For Immediate Release
U.S. Attorney's Office, Northern District of California
Nursing Home Owners Agree to Abide By Corporate Integrity Agreement to Prevent Future Allegations of Overmedicating Residents

SAN FRANCISCO – The owners, operators, and manager of two nursing homes in Watsonville, Calif., have agreed to pay $3.8 million to settle allegations that they submitted false claims to the United States, announced United States Attorney Melinda Haag, U.S. Department of Health and Human Services OIG (HHS-OIG) Special Agent in Charge Ivan Negroni, and Federal Bureau of Investigation Special Agent in Charge David J. Johnson.

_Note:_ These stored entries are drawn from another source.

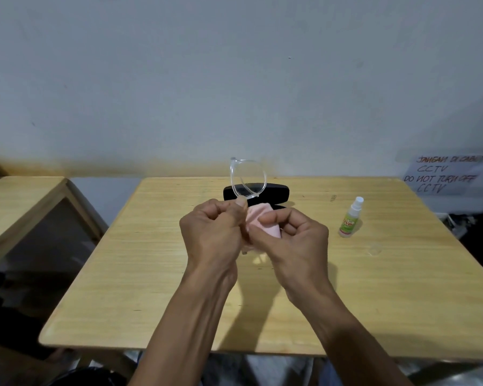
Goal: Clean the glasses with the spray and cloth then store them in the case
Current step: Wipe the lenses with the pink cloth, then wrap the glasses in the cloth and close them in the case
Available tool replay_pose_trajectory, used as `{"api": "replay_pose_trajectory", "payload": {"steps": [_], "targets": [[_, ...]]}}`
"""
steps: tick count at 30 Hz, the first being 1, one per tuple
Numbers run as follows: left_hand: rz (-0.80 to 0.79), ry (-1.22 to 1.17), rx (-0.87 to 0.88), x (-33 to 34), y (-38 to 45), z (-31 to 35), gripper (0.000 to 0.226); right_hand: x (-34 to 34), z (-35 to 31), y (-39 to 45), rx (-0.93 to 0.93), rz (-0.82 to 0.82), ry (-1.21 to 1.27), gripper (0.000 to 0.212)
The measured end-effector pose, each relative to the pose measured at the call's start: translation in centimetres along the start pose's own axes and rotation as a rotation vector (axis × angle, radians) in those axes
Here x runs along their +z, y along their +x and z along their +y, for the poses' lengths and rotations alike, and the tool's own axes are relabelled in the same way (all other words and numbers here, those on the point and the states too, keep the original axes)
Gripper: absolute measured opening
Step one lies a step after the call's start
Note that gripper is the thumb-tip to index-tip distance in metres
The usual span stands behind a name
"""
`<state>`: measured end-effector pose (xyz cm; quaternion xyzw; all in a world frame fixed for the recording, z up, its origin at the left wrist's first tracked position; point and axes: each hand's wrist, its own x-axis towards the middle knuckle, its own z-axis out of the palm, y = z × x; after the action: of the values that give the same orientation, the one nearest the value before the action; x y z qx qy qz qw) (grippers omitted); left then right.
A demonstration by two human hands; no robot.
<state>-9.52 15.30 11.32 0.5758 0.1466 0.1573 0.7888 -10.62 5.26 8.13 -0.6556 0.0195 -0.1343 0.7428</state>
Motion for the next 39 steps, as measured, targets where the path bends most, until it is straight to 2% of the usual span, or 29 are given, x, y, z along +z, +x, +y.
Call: {"api": "replay_pose_trajectory", "payload": {"steps": [3, 9, 13, 15, 17, 19, 22, 24, 27, 34, 39], "targets": [[0.016, 0.007, -0.015, -0.6, 0.4, 0.0, 0.042, -0.4, 0.5, -0.6, -0.006, -0.040, 0.006, 0.022], [0.006, 0.100, 0.027, -1.4, 1.3, -0.2, 0.032, -1.6, 0.7, -0.3, 0.011, 0.001, 0.055, 0.014], [-0.016, 0.240, 0.099, -2.7, 1.8, 0.1, 0.027, -2.1, 0.1, 0.3, -0.077, 0.066, -0.002, 0.013], [-0.022, 0.414, 0.173, -4.4, 2.5, 0.1, 0.019, -2.6, -0.2, 0.6, -0.125, 0.100, -0.049, 0.013], [-0.031, 0.692, 0.245, -6.4, 2.9, 0.1, 0.018, -3.2, -0.5, 0.7, -0.154, 0.108, -0.087, 0.014], [-0.098, 0.923, 0.292, -8.1, 2.9, 0.5, 0.015, -3.8, -0.4, 0.7, -0.163, 0.109, -0.098, 0.015], [-0.220, 1.239, 0.491, -10.0, 2.3, 0.3, 0.010, -4.3, -0.2, 0.2, -0.144, 0.114, -0.089, 0.017], [-0.281, 1.378, 0.589, -11.0, 2.0, -0.5, 0.009, -4.5, 0.1, -0.1, -0.135, 0.119, -0.085, 0.018], [-0.360, 1.536, 0.625, -12.0, 2.1, -1.8, 0.013, -4.7, 0.4, -0.6, -0.122, 0.131, -0.070, 0.019], [-0.397, 1.664, 0.676, -13.0, 2.8, -3.3, 0.014, -5.3, 0.6, -1.8, -0.097, 0.153, -0.069, 0.018], [-0.390, 1.544, 0.585, -13.5, 3.7, -3.1, 0.011, -5.6, 0.8, -2.2, -0.068, 0.154, -0.054, 0.018]]}}
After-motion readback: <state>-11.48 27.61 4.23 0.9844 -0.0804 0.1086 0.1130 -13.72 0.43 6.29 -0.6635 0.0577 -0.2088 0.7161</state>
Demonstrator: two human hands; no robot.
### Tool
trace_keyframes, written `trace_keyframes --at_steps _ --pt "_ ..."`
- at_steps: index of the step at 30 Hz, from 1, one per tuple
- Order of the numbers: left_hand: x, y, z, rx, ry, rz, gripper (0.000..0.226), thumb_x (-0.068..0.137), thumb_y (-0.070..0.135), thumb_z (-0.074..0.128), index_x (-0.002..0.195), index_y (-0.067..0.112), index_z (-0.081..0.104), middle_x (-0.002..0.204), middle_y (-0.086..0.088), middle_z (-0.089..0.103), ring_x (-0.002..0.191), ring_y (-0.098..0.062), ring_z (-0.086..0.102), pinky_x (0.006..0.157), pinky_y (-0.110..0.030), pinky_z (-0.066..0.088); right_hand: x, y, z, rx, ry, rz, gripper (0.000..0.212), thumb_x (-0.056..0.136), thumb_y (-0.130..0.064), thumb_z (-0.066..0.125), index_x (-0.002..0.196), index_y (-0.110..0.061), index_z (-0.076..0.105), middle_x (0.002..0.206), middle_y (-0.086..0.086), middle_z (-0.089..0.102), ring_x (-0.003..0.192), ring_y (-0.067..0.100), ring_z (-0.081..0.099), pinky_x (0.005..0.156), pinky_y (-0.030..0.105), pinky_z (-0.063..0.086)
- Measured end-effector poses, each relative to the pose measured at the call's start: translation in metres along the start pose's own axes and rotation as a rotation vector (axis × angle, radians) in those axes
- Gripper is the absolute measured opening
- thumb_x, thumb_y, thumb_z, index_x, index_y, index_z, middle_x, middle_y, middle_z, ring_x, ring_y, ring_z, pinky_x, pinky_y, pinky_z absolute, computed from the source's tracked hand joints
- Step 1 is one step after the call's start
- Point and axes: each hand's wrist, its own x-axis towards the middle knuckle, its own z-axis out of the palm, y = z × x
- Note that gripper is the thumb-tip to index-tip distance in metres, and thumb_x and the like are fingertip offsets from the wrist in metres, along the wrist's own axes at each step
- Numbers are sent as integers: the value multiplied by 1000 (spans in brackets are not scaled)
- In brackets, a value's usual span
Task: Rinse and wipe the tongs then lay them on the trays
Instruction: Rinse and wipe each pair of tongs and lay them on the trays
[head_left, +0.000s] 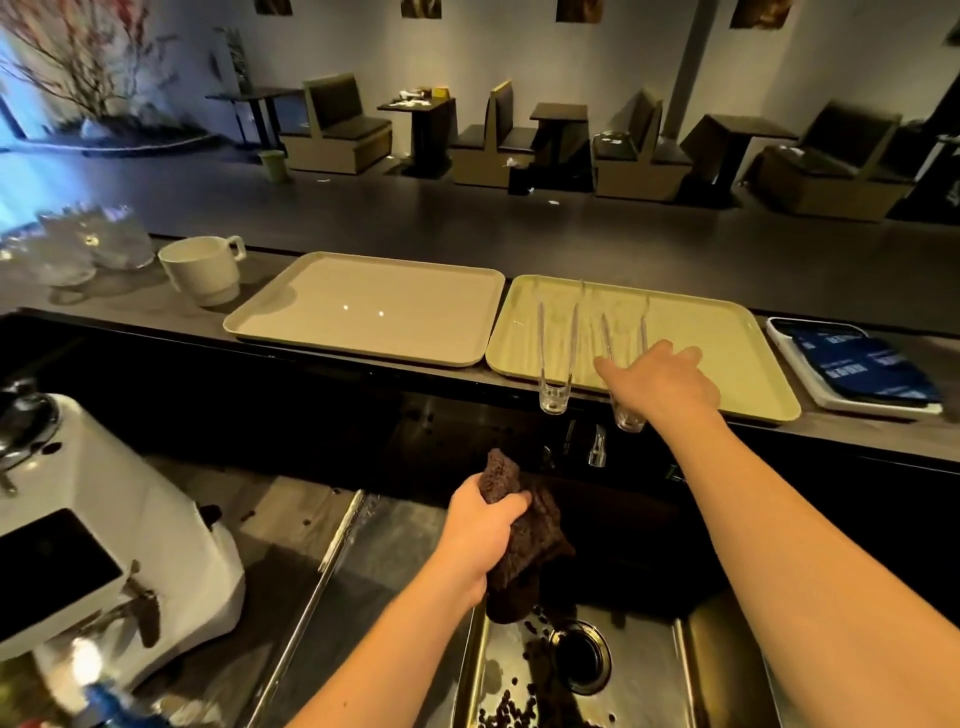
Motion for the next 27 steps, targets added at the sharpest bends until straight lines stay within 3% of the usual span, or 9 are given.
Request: trace_keyframes --at_steps 2,4,5,7,11,17,19,22,27 --pt "-1 0 -7 -6 1 16 26 93 11 65 119 7 62 113 -18 72 101 -32 72 91 -48 59 -11 -2 -6 -48 100 -35 76 87 -67 42 133 -6 43 128 18 49 104 38 59 66 39 39" --pt "-4 -2 -14 -20 12 24 24 93 12 66 117 10 63 109 -15 74 97 -29 74 83 -42 62 -31 -4 -7 -62 213 -161 54 90 -54 45 116 -8 53 97 9 59 84 34 60 58 34 36" --pt "-7 -2 -18 -32 18 24 22 93 12 67 115 13 64 107 -12 75 93 -26 75 75 -37 63 -44 -6 -5 -38 245 -238 41 90 -47 45 105 -10 56 80 3 56 73 30 56 55 32 34" --pt "-19 -4 -35 -69 34 5 19 93 12 67 111 16 67 103 -8 77 90 -22 76 69 -32 62 -79 -16 5 63 196 -355 25 88 -41 47 87 -18 57 67 -5 50 64 23 51 54 32 36" --pt "-45 -13 -77 -136 67 -36 19 93 12 65 112 17 69 104 -8 78 96 -26 75 86 -44 61 -147 -44 39 299 -119 -472 18 82 -38 53 71 -24 57 69 -8 62 68 13 55 59 34 41" --pt "-109 -39 -187 -261 248 -57 28 90 17 71 117 14 66 107 -14 76 96 -33 74 87 -49 60 -258 -110 105 380 -376 -632 12 84 -28 59 78 -19 64 70 -5 64 67 12 58 58 30 42" --pt "-134 -48 -226 -280 280 -14 22 89 16 70 111 14 70 101 -13 78 92 -30 76 83 -47 62 -295 -135 122 363 -438 -649 15 83 -27 59 78 -13 65 68 -2 64 65 14 58 62 34 44" --pt "-173 -60 -283 -372 346 56 10 90 6 65 96 11 72 88 -13 78 75 -24 77 63 -34 62 -351 -170 145 399 -497 -720 19 86 -25 60 71 -14 61 65 -1 63 68 20 59 62 34 40" --pt "-241 -85 -386 -496 536 101 13 91 0 64 87 11 68 66 -1 76 56 -15 73 49 -25 57 -451 -235 184 376 -561 -848 22 86 -19 62 65 -22 54 62 -11 55 71 21 55 62 30 31"
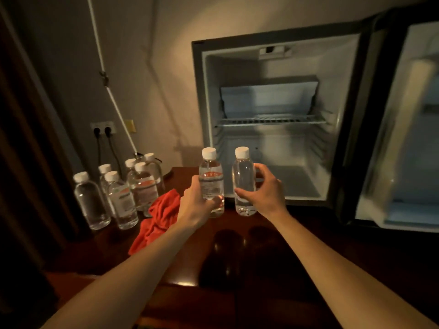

Today’s settlement stems from a complaint filed by the United States on August 29, 2014, in U.S. District Court for the Northern District of California.  In the complaint, the United States alleged the owners, operators, and managers of two nursing homes submitted to federal Medicare and Medi-Cal programs false claims for materially substandard or worthless services.  Specifically, the complaint alleges between 2007 and 2012, the defendants persistently overmedicated elderly and vulnerable residents of the nursing homes, causing infection, sepsis, malnutrition, dehydration, falls, fractures, pressure ulcers, and for some residents, premature death.  The complaint alleges the defendants violated the Federal False Claims Act, 31 U.S.C. §§ 3729-3733.  The named defendants are the nursing homes, Country Villa Watsonville East Nursing Center (renamed Watsonville Nursing Center in April 2014) and Country Villa Watsonville West Nursing and Rehabilitation Center (renamed Watsonville Post-Acute Center in April 2014); the for-profit entities that own and operate the nursing homes, CF Watsonville East, LLC, and CF Watsonville West, LLC; the entity that exercised oversight and control over the finances and operations of the nursing homes, the ARBA Group; and the entities responsible for the management of the nursing homes under consulting agreements with the owners, Country Villa Health Service Corporation, dba Country Villa Health Services.

In addition to the monetary settlement, defendants CF Watsonville East, LLC, and CF Watsonville West, LLC have entered into a five-year Corporate Integrity Agreement (CIA) with HHS-OIG.  Among other things, the CIA requires these defendants to implement and maintain a robust compliance program and retain an independent monitor to help ensure the nursing homes’ compliance with Medicare and Medicaid regulations and standards of care.

“Our nursing home residents rely on the Medicare and Medi-Cal programs to receive life sustaining, and other essential medical services,” said United States Attorney Haag.  “The allegations in this complaint are appalling.  It is my hope that the families whose loved ones suffer at the hands of nursing homes that provide substandard care can find solace in the commitment from me that these owners, operators, and managers will be held accountable for their actions.”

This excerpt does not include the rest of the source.